WORK REQUEST ▸ Output only the lines below that start at the line containing "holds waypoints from" and end at the line containing "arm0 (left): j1", with both ends kept.

++++ DATA SECTION

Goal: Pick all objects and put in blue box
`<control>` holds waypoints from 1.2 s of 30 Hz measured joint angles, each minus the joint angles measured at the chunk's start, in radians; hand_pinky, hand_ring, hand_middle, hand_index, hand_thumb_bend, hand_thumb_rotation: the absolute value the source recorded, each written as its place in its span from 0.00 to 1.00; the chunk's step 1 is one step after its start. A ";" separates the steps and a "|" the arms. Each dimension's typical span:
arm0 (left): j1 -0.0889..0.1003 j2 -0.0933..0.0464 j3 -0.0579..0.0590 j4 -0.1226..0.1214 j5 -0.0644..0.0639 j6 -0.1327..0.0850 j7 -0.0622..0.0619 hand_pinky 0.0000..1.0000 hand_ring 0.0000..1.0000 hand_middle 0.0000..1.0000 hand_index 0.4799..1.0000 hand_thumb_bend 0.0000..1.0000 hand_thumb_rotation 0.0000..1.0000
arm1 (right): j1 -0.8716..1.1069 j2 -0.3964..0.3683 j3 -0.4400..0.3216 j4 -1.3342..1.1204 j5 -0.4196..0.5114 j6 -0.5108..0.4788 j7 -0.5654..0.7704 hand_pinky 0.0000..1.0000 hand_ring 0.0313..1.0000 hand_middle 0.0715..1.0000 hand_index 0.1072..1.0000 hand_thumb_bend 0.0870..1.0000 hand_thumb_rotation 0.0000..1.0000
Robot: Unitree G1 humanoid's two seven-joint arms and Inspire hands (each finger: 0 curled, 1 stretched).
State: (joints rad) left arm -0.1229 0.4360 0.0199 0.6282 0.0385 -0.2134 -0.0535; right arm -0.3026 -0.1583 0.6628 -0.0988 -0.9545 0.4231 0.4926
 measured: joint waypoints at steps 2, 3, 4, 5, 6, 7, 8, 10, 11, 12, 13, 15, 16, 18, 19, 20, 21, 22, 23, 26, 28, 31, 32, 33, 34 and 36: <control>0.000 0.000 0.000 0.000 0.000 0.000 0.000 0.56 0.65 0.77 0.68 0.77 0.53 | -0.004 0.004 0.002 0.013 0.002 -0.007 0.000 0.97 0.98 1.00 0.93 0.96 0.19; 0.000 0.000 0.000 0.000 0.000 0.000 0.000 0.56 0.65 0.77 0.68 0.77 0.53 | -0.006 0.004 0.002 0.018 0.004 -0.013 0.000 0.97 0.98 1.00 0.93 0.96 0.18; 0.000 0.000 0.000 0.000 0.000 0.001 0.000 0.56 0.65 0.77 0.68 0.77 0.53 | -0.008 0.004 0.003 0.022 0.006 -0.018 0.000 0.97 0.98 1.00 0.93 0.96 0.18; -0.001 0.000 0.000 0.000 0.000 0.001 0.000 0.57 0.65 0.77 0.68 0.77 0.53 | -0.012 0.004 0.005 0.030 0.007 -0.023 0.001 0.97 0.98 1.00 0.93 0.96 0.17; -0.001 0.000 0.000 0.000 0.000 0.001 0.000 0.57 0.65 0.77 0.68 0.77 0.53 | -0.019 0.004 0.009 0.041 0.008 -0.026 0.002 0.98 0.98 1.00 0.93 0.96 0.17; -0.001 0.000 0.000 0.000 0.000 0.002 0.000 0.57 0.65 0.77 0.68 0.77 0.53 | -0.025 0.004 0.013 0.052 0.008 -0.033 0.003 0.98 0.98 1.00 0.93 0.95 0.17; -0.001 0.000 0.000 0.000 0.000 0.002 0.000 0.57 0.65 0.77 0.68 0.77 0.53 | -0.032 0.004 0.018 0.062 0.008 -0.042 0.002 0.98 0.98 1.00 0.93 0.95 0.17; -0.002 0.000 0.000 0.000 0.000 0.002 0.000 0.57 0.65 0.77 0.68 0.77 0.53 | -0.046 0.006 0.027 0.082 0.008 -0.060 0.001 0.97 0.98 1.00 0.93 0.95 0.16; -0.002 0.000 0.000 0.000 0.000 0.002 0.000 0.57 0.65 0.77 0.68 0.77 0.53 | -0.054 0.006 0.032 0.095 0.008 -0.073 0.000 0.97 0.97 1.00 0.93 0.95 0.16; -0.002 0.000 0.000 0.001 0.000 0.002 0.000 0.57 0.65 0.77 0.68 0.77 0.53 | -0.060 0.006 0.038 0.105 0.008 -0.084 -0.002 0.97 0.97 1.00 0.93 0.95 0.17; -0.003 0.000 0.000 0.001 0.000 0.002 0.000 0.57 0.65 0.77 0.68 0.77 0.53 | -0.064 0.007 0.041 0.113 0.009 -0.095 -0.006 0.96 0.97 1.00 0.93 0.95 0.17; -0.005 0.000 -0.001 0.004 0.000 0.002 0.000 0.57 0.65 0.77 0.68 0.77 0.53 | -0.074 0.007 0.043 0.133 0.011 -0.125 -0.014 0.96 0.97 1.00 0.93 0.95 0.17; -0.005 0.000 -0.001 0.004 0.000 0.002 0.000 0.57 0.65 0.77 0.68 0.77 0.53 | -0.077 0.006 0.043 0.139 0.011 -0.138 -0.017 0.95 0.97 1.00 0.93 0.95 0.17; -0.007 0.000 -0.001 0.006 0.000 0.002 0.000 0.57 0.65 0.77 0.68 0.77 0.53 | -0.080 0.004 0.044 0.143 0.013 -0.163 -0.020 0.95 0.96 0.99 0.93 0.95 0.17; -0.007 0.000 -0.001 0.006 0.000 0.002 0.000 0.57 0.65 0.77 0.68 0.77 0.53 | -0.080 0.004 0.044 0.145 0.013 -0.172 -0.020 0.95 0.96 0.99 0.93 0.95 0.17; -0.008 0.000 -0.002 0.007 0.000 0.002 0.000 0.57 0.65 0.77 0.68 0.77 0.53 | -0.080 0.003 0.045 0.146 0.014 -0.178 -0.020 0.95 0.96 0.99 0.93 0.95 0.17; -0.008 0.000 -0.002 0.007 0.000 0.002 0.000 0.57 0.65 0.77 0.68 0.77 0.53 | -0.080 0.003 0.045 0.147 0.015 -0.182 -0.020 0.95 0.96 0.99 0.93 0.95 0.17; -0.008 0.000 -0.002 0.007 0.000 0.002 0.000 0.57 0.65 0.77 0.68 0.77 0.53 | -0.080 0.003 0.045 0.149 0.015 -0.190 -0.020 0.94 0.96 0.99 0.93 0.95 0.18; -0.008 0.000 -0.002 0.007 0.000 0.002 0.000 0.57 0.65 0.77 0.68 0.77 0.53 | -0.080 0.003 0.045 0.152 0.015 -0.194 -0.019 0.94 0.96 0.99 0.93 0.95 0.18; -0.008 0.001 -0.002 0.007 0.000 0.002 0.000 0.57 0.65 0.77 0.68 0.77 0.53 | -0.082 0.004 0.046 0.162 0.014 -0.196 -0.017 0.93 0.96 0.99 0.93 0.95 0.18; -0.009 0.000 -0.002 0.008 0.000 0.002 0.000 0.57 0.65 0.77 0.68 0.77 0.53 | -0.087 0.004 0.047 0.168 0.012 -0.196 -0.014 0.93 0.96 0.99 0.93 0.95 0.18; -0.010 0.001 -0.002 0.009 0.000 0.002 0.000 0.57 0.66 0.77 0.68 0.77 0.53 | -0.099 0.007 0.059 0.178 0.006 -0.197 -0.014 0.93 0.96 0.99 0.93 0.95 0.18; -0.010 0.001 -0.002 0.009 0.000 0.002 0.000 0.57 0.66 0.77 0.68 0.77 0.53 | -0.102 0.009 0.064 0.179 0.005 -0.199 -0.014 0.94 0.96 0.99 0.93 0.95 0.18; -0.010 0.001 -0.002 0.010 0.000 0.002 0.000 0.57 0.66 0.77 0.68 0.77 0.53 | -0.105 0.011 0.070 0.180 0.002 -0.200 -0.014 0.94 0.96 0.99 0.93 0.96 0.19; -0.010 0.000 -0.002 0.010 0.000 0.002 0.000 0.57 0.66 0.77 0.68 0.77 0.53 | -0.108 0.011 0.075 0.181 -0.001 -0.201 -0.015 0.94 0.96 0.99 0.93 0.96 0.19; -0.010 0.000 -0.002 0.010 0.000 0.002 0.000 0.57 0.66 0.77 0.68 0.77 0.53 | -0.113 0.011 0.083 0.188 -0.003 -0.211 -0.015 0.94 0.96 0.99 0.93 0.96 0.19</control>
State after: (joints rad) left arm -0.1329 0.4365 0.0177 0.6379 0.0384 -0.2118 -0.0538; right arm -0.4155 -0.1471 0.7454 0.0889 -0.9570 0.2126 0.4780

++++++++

RESPONSE FOR THIS EXERCISE ▸
`<control>` holds waypoints from 1.2 s of 30 Hz measured joint angles, each minus the joint angles measured at the chunk's start, in radians; hand_pinky, hand_ring, hand_middle, hand_index, hand_thumb_bend, hand_thumb_rotation: the absolute value the source recorded, each written as its place in its span from 0.00 to 1.00; the chunk's step 1 is one step after its start. A ";" separates the steps and a "|" the arms. Each dimension's typical span:
arm0 (left): j1 -0.0889..0.1003 j2 -0.0933..0.0464 j3 -0.0579..0.0590 j4 -0.1226..0.1214 j5 -0.0644..0.0639 j6 -0.1327..0.0850 j7 -0.0622..0.0619 hand_pinky 0.0000..1.0000 hand_ring 0.0000..1.0000 hand_middle 0.0000..1.0000 hand_index 0.4799..1.0000 hand_thumb_bend 0.0000..1.0000 hand_thumb_rotation 0.0000..1.0000

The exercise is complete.